Client Parameters

These parameters apply only to Vitastor clients (QEMU, fio, NBD and so on) and affect their interaction with the cluster.

client_iothread_count
client_retry_interval
client_eio_retry_interval
client_retry_enospc
client_wait_up_timeout
client_max_dirty_bytes
client_max_dirty_ops
client_enable_writeback
client_max_buffered_bytes
client_max_buffered_ops
client_max_writeback_iodepth
nbd_timeout
nbd_max_devices
nbd_max_part
osd_nearfull_ratio
hostname
ublk_queue_depth
ublk_max_io_size
qemu_file_mirror_path

client_iothread_count

Type: integer
Default: 0

Number of separate threads for handling TCP network I/O at client library side. Enabling 4 threads usually allows to increase peak performance of each client from approx. 2-3 to 7-8 GByte/s linear read/write and from approx. 100-150 to 400 thousand iops, but at the same time it increases latency. Latency increase depends on CPU: with CPU power saving disabled latency only increases by ~10 us (equivalent to Q=1 iops decrease from 10500 to 9500), with CPU power saving enabled it may be as high as 500 us (equivalent to Q=1 iops decrease from 2000 to 1000). RDMA isn’t affected by this option.

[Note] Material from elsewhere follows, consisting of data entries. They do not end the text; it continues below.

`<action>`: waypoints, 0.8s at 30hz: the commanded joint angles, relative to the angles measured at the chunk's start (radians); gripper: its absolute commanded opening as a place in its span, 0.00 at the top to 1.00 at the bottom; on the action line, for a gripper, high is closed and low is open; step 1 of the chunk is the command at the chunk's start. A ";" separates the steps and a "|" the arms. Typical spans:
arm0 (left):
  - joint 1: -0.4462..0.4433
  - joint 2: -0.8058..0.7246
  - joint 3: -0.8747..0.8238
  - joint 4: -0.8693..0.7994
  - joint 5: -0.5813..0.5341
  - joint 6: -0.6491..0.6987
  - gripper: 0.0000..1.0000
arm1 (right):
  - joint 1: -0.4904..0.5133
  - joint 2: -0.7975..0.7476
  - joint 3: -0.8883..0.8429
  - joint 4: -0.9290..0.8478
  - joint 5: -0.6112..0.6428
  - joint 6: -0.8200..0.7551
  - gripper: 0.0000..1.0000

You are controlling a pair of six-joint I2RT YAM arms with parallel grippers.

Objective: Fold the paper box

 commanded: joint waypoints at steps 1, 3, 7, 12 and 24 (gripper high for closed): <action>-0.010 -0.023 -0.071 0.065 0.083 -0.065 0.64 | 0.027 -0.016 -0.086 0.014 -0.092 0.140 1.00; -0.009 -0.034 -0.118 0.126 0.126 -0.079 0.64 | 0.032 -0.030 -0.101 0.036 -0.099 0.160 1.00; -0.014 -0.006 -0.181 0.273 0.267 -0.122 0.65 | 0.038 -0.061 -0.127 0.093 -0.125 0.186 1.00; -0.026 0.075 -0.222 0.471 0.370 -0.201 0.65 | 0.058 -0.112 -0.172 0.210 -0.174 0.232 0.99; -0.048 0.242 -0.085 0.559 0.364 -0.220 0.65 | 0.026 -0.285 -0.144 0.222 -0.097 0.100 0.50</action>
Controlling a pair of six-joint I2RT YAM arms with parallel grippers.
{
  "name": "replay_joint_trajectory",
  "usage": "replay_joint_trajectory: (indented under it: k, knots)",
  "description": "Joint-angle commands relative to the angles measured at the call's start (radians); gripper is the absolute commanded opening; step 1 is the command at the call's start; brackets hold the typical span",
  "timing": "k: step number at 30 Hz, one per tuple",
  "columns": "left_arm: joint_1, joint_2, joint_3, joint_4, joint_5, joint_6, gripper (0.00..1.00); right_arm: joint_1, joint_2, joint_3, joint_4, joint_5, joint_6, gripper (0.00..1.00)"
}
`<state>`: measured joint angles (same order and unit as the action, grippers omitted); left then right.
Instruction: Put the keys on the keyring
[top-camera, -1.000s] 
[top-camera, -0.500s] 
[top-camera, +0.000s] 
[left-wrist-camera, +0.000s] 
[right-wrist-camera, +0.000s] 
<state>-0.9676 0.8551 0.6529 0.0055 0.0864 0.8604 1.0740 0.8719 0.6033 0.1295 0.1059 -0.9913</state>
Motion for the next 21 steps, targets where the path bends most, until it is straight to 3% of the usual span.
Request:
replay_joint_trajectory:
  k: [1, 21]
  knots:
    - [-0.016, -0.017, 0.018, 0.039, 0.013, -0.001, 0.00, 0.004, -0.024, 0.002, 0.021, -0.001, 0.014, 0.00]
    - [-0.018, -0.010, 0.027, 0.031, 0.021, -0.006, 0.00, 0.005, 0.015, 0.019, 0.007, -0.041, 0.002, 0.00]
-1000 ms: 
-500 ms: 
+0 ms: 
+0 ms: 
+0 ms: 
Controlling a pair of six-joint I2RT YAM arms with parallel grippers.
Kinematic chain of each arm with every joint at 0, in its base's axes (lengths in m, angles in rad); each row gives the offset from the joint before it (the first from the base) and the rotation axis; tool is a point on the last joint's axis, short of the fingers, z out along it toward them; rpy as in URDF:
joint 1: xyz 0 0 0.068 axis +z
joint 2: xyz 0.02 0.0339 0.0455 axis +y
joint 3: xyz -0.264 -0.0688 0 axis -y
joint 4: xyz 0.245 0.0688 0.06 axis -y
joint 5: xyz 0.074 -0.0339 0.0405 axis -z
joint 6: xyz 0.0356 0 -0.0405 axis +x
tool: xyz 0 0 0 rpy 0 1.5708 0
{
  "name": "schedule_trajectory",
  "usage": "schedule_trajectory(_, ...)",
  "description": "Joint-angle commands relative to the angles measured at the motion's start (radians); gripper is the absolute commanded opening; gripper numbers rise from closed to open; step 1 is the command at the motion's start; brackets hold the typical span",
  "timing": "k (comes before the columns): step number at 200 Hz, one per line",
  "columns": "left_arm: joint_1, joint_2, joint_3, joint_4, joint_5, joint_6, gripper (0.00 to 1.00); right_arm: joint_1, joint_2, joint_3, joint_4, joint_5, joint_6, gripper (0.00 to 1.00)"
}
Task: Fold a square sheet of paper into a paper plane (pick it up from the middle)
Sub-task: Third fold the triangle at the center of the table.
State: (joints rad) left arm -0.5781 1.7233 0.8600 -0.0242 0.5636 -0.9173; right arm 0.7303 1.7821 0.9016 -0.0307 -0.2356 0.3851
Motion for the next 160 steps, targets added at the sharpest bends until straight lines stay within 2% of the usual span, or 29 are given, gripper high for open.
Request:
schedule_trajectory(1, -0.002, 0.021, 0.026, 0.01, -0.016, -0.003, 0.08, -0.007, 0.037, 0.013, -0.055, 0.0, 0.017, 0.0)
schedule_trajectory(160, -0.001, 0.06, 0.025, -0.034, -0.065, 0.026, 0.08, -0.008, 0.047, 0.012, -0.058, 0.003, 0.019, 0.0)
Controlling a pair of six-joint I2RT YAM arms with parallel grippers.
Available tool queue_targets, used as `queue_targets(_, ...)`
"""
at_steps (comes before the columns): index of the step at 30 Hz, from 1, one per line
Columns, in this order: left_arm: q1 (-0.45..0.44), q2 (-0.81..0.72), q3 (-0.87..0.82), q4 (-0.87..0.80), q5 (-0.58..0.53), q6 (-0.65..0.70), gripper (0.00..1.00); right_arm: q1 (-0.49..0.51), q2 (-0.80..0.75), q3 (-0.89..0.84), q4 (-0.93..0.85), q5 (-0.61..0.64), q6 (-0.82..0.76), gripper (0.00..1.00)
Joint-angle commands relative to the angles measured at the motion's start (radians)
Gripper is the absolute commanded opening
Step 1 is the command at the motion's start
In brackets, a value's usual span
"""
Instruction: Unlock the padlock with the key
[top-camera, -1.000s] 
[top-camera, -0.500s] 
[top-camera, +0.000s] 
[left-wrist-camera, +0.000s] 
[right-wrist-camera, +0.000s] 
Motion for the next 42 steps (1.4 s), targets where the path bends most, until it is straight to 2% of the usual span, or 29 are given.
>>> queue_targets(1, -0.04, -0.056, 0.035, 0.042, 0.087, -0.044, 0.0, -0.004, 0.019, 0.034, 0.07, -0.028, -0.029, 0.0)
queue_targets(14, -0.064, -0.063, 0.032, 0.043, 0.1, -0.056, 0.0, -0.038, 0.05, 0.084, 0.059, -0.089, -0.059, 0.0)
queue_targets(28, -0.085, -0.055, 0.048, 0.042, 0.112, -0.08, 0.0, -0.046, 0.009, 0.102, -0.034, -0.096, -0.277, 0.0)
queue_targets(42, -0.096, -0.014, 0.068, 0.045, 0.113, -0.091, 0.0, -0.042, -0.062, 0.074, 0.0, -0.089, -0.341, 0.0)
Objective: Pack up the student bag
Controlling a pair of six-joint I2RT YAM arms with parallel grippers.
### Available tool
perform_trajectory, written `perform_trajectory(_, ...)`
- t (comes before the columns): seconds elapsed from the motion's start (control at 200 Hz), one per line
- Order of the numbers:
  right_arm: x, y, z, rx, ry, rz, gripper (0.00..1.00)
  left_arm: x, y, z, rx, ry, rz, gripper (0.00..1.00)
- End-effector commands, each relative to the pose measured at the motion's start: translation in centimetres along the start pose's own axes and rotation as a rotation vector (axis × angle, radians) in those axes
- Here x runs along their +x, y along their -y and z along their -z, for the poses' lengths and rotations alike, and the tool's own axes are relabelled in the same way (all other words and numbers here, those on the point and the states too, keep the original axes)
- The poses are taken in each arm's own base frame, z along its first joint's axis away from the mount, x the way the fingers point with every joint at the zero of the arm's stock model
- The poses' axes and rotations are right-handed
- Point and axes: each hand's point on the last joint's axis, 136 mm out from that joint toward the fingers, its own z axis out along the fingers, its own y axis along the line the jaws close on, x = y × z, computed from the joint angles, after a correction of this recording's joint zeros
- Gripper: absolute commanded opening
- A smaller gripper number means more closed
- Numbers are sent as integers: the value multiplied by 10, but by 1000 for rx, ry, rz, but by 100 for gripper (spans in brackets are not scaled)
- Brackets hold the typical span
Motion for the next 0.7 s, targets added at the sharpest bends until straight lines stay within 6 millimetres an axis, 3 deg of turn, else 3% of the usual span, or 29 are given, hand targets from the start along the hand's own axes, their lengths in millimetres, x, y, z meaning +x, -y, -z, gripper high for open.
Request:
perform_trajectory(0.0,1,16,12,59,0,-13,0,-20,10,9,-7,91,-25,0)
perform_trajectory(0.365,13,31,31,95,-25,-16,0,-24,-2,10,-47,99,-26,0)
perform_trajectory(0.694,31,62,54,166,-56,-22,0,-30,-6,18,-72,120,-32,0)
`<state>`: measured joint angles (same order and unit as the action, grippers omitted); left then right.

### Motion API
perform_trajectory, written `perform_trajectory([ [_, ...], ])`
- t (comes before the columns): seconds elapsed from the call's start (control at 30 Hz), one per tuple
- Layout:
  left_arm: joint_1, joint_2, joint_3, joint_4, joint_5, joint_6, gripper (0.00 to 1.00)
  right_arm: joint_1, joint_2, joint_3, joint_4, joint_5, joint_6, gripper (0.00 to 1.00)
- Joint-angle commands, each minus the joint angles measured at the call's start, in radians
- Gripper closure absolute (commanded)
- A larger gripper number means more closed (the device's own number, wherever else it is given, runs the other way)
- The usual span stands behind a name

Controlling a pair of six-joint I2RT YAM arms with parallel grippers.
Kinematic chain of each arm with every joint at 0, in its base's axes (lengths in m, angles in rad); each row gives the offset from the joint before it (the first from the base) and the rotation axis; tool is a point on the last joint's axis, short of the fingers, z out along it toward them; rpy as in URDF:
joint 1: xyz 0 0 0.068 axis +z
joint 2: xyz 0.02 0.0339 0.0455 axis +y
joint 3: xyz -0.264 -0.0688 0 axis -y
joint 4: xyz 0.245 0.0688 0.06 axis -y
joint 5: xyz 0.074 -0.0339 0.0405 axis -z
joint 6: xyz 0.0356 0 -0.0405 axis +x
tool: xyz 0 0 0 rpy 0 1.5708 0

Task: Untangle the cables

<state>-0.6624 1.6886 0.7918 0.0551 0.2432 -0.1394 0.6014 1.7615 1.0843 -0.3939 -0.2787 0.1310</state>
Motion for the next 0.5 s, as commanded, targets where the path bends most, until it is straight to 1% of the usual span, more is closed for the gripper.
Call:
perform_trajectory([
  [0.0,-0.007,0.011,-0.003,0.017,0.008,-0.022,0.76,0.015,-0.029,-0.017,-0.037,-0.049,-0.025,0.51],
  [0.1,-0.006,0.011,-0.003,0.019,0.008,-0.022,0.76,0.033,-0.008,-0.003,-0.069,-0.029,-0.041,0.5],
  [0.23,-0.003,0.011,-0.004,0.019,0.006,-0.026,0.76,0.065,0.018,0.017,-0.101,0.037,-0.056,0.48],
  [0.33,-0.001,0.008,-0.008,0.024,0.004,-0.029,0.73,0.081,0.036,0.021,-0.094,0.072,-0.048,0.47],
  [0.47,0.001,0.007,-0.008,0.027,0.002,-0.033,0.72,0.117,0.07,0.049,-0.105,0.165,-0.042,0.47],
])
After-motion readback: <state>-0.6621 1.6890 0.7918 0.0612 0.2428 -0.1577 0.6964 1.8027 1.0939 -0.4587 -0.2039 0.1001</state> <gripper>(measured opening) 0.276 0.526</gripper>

It’s recommended to enable client I/O threads if you don’t use RDMA and want to increase peak client performance.

client_retry_interval

Type: milliseconds
Default: 50
Minimum: 10
Can be changed online: yes

Retry time for I/O requests failed due to inactive PGs or network connectivity errors.

client_eio_retry_interval

Type: milliseconds
Default: 1000
Can be changed online: yes

Retry time for I/O requests failed due to data corruption or unfinished EC object deletions (has_incomplete PG state). 0 disables such retries and clients are not blocked and just get EIO error code instead.

client_retry_enospc

Type: boolean
Default: true
Can be changed online: yes

Retry writes on out of space errors to wait until some space is freed on OSDs.

client_wait_up_timeout

Type: seconds
Default: 16
Can be changed online: yes

Wait for this number of seconds until PGs are up when doing operations which require all PGs to be up. Currently only used by object listings in delete and merge-based commands (vitastor-cli rm, merge and so on).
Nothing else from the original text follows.